[LSF/MM TOPIC] Phasing out kernel thread freezing

"Luis R. Rodriguez" <mcgrof@xxxxxxxxxx> · Fri, 26 Jan 2018 10:09:23 +0100

Since the 2015 Kernel summit in South Korea we agreed that we should phase out
the kernel thread freezer. This was due to the fact that filesystem freezing
was originally added into the kernel to aid in going to suspend to ensure no
unwanted IO activity would cause filesystem corruption, and we could instead
replace this by using the already implemented filesystem suspend/thaw calls.

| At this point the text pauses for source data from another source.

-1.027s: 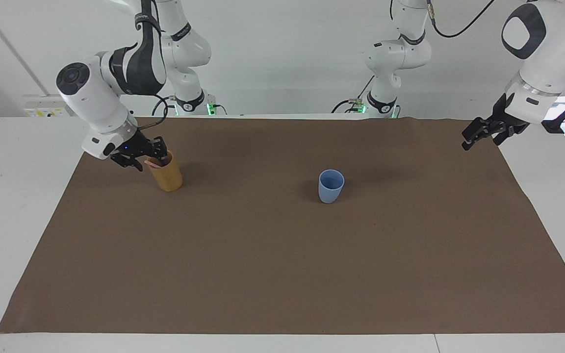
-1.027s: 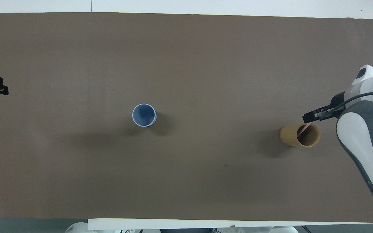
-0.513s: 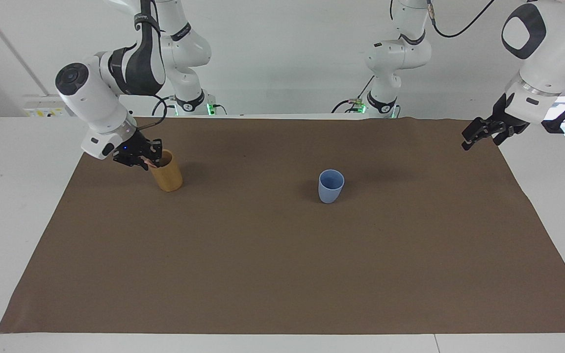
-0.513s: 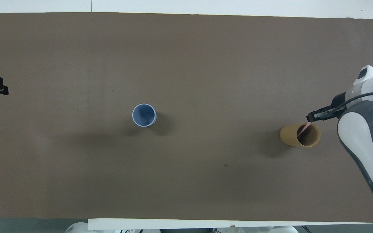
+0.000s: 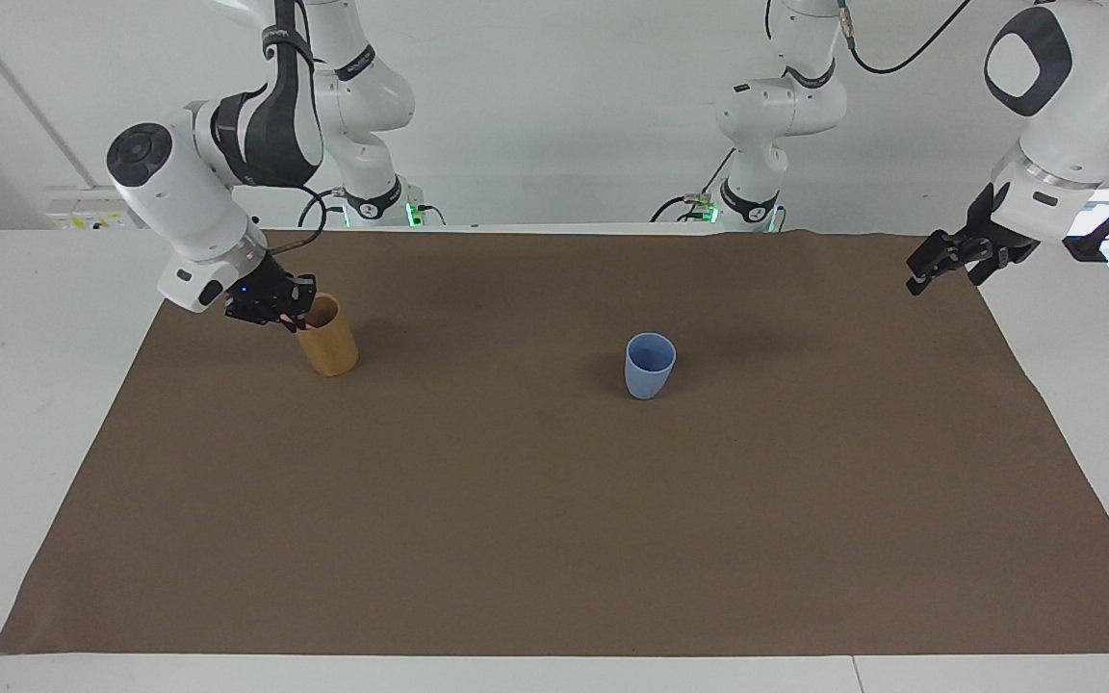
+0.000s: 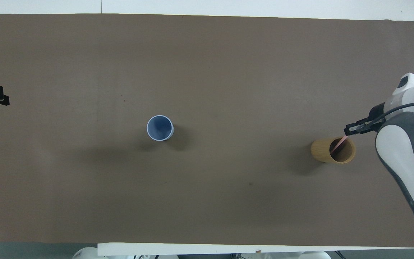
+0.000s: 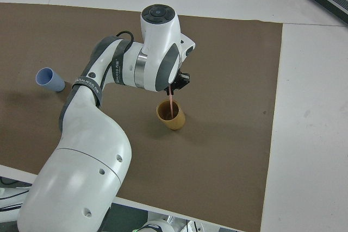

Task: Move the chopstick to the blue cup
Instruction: 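Lift the pink chopstick out of the tan cup with the right gripper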

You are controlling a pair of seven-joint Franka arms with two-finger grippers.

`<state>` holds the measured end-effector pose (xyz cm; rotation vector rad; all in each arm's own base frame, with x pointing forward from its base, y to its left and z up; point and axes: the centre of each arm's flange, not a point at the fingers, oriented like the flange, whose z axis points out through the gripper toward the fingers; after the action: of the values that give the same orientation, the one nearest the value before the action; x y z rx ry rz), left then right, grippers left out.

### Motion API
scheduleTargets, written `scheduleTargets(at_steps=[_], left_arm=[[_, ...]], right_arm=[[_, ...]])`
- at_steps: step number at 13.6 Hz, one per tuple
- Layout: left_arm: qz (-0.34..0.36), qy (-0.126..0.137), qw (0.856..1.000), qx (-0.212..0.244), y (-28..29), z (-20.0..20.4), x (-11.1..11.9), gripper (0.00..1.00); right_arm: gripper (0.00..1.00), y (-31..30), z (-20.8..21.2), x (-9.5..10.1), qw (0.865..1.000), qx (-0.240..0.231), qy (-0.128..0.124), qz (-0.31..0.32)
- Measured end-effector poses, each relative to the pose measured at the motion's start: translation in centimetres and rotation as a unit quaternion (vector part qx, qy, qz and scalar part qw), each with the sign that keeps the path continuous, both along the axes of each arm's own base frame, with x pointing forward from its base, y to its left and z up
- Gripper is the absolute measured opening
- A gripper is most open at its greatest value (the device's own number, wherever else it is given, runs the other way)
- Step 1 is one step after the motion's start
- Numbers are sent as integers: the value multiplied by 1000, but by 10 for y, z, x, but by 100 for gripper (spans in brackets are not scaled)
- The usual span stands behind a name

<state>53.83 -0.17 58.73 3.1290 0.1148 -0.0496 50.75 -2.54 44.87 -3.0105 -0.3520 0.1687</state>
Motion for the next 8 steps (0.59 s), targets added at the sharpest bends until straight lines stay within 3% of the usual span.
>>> scheduleTargets(at_steps=[4, 8], left_arm=[[0, 0, 1000, 0, 0, 0, 0, 100], [0, 0, 1000, 0, 0, 0, 0, 100]], right_arm=[[9, 0, 67, 2, 1000, -1, -3, 8], [9, 13, 181, -4, 999, -2, -43, 26]])
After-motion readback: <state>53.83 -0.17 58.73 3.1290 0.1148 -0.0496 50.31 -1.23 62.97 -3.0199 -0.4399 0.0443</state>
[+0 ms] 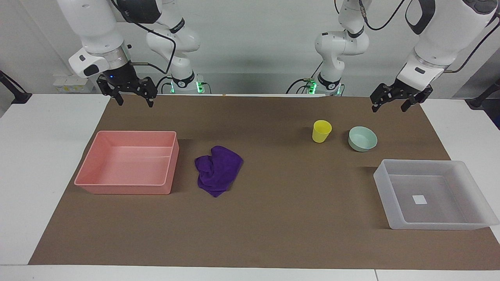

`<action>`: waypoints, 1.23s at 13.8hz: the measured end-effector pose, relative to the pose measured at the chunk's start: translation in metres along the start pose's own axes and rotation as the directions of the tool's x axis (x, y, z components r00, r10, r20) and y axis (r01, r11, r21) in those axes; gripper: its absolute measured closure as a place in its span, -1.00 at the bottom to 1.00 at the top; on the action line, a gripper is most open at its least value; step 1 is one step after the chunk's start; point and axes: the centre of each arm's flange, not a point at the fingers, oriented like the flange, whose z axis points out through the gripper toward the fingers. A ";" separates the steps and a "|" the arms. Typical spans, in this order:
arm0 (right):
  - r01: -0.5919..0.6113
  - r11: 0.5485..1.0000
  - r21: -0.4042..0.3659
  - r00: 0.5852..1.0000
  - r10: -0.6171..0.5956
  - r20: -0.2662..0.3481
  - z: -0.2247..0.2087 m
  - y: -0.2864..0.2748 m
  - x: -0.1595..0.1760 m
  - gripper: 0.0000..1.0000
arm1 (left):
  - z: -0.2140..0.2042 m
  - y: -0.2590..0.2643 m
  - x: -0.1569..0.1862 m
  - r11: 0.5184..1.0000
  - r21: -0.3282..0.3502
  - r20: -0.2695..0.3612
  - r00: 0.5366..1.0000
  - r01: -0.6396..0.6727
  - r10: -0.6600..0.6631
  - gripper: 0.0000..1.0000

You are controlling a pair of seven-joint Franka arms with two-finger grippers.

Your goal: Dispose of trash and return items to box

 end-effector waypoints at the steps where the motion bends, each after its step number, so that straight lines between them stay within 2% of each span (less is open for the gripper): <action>1: 0.002 1.000 0.001 1.000 -0.002 -0.015 0.007 -0.001 0.003 -1.00 | 0.000 -0.003 0.000 1.000 0.000 0.003 1.000 0.005 -0.005 -1.00; 6: 0.019 1.000 0.011 0.997 -0.018 -0.070 0.061 -0.034 0.016 -1.00 | 0.011 -0.016 -0.008 1.000 0.004 0.087 0.996 0.028 -0.028 -1.00; 8: 0.007 1.000 0.016 0.998 -0.005 -0.066 0.094 -0.068 0.016 -1.00 | 0.014 -0.024 -0.010 0.999 0.005 0.115 0.992 0.042 -0.042 -1.00; 10: 0.020 1.000 0.017 0.998 -0.019 -0.056 0.127 -0.108 0.014 -1.00 | 0.022 -0.053 -0.012 0.996 0.004 0.151 0.984 0.094 -0.094 -1.00; 14: 0.004 1.000 0.028 0.998 -0.003 -0.056 0.192 -0.160 0.020 -1.00 | 0.082 -0.170 -0.017 0.992 -0.051 0.232 0.968 0.114 -0.099 -1.00; 15: -0.012 0.999 0.030 0.998 0.014 -0.053 0.209 -0.170 0.019 -1.00 | 0.102 -0.187 -0.019 0.992 -0.063 0.238 0.966 0.113 -0.095 -1.00; 17: -0.023 0.999 0.037 0.998 0.025 -0.060 0.233 -0.185 0.017 -1.00 | 0.142 -0.190 -0.019 0.991 -0.079 0.233 0.969 0.106 -0.085 -1.00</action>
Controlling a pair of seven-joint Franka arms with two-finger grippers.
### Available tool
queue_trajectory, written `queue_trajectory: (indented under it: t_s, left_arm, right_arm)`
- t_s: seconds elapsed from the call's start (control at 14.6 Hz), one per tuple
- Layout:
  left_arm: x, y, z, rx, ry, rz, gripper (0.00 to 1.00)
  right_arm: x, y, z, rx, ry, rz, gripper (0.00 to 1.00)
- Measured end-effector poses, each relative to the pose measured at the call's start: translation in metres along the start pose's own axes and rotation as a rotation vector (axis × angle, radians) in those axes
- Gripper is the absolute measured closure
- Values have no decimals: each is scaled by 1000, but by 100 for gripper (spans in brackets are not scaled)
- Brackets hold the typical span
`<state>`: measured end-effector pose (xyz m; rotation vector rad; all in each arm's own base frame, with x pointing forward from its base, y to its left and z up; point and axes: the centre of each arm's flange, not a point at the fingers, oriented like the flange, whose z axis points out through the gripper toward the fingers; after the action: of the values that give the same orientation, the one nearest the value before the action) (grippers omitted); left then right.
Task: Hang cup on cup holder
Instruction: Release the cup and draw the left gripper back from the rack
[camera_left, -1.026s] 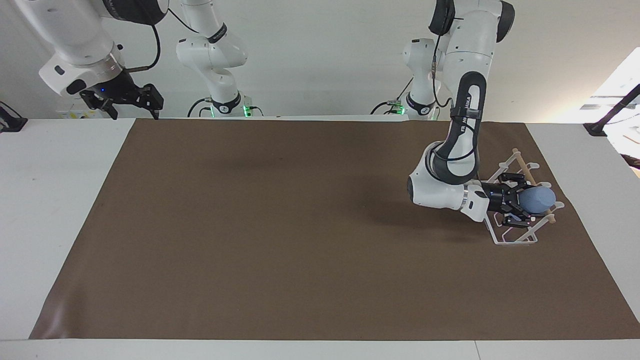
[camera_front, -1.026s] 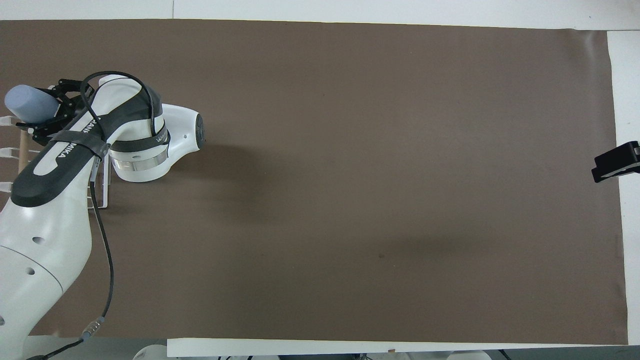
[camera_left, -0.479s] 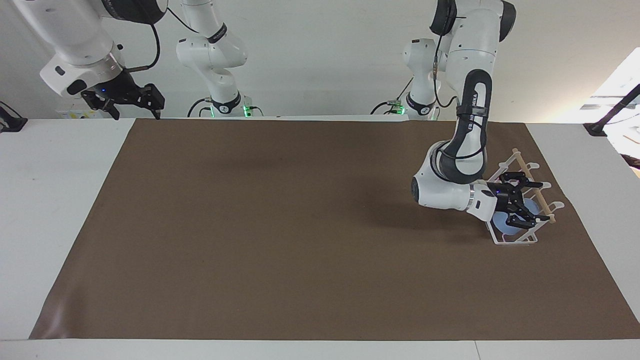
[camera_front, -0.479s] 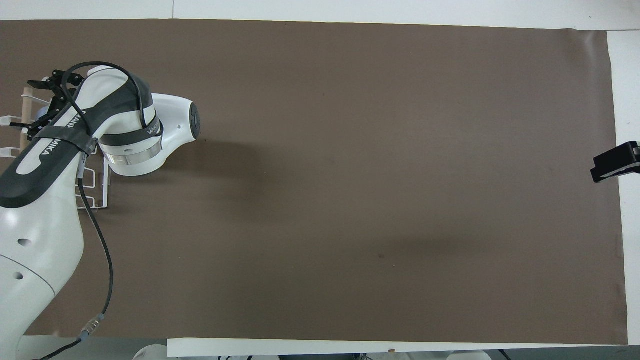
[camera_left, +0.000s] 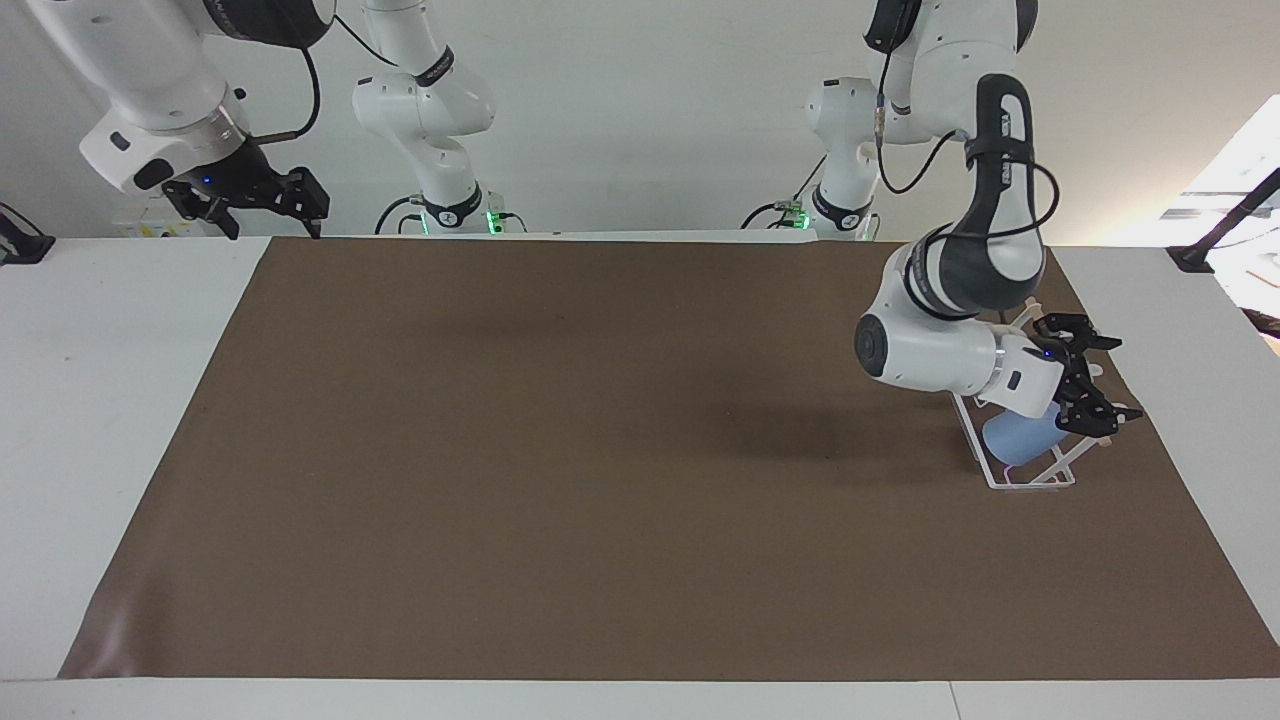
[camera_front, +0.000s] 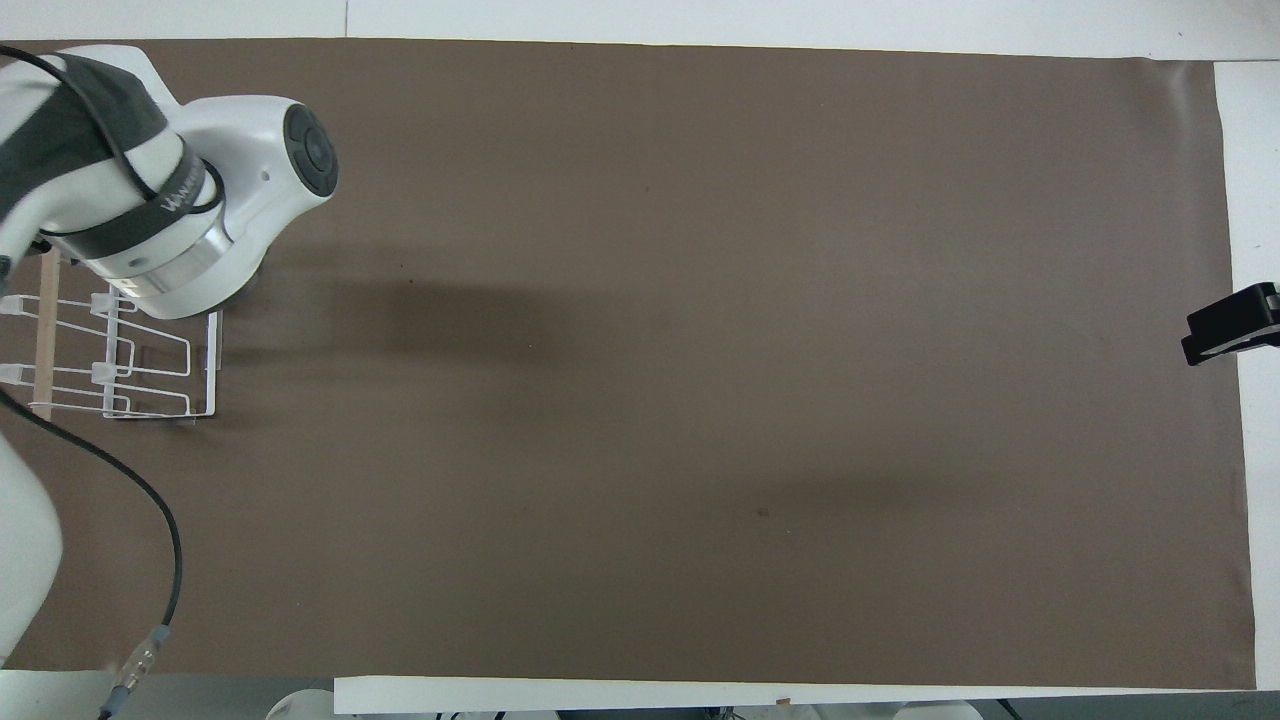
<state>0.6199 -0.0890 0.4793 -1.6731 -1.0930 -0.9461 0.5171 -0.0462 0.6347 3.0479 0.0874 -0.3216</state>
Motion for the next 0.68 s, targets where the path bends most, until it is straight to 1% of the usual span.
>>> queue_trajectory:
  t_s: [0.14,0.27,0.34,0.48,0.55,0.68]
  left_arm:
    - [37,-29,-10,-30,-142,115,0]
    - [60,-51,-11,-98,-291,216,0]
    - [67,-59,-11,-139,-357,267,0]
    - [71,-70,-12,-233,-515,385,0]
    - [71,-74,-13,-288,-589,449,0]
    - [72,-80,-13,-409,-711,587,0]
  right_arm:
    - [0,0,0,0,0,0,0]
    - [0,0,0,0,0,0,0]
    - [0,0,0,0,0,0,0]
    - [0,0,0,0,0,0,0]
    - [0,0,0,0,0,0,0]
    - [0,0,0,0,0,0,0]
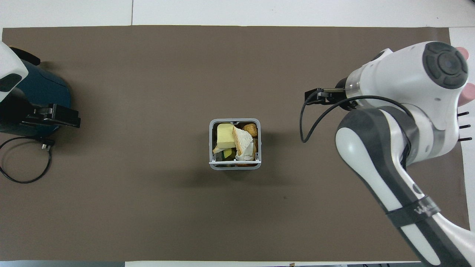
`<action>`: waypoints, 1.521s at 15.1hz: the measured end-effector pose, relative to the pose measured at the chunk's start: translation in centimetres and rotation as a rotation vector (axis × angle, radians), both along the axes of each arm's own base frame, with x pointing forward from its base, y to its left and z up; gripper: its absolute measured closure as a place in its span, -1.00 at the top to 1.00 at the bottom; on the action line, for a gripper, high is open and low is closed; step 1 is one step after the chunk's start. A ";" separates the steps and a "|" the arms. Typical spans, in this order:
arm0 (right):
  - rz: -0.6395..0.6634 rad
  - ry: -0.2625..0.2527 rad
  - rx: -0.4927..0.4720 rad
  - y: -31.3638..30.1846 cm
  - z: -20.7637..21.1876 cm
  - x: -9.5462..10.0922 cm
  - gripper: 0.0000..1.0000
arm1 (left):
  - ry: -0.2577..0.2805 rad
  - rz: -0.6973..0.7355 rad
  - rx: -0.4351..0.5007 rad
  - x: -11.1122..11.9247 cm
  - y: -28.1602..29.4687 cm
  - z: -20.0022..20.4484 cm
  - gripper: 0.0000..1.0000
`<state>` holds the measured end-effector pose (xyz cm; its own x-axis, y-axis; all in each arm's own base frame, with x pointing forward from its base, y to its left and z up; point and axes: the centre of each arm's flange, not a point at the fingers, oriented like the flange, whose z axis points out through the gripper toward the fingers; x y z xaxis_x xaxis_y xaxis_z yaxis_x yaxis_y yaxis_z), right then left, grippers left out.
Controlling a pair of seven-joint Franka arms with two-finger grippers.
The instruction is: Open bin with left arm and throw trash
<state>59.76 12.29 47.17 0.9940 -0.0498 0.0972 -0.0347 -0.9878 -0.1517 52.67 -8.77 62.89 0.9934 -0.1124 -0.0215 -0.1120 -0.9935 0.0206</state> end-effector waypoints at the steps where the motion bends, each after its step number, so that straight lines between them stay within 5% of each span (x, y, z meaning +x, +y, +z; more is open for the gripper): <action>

Filesystems are not the only users of the freezer API now though. Although
most uses outside of filesystems might be bogus, we're prone to hit many
regressions with a wide sweep removal. Actually phasing out kernel thread
freezing turns out to be trickier than expected even just in filesystems alone,
so the current approach is to slowly phase this out one step at time. One
subsystem and driver type at a time. Clearly the first subsystem we should
tackle is filesystems.

We now seems to have reached consensus on how to do this now for a few
filesystems which implement freeze_fs() only. The outstanding work I have has
to just do evaluation of the prospect use of sharing the same semantics to
freeze as with freeze_bdev(), initiated by dm, and a proper way to address
reference counting in a generic form for sb freezing. The only filesystems
which implement freeze_fs():

  o xfs
  o reiserfs
  o nilfs2
  o jfs
  o f2fs
  o ext4
  o ext2
  o btrfs

Of these, the following have freezer helpers, which can then be removed after
the kernel automaticaly calls freeze_fs for us on suspend:

  o xfs                                                                                                                                                                                       
  o nilfs2                                                                                                                                                                                    
  o jfs                                                                                                                                                                                       
  o f2fs                                                                                                                                                                                      
  o ext4 

Long term we need to decide what to do with filesystem which do not implement
freeze_fs(), or for instance filesystems which implement freeze_super(). Jan
Kara made a few suggestions I'll be evaluating soon to this regards, however
there are others special filesystem with other considerations though.  As an
example, for NFS Jeff Layton has suggested to have freeze_fs() make the RPC
engine "park" newly issued RPCs for that fs' client onto a rpc_wait_queue.  Any
RPC that has already been sent however, we need to wait for a reply. Once
everything is quiesced we can return and call it frozen.  unfreeze_fs can then
just have the engine stop parking RPCs and wake up the waitq. He however points
out that if we're interested in making the cgroup freezer also work, then we
may need to do a bit more work to ensure that we don't end up with frozen tasks
squatting on VFS locks. Dave Chinner however notes that cgroup is broken by
design *if* it requires tasks to be frozen without holding any VFS/filesystem
lock context, and as such we *should* be able to ignore it.

We also need to decide what to do with complex layered situations, for example
Bart Van Assche suggested considering the case of a filesystem that exists on
top of an md device where the md device uses one or more files as backing store
and with the loop driver between the md device and the files. Chinner has
suggested to allow block devices to freez superblocks on the block device,
however some *may* prefer to have a call to allow a superblock to quiesce the
underlying block device which would allow md/dm to suspend whatever on-going
maintenance operations it has in progress until the filesystem suggests it
needs to thaw. The pros / cons of both approaches should probably be discussed
unless its already crystal clear what path to take.

Finally, we should evaluate any other potential uses of the kernel freezer API
which now have grown dependent on it, even though the design for it was only to
help avoid filesystem corruption on our way to suspend. If none have really
become dependent on them, then great, we can just remove them one at a time
subsystem at a time to avoid regressions.

  Luis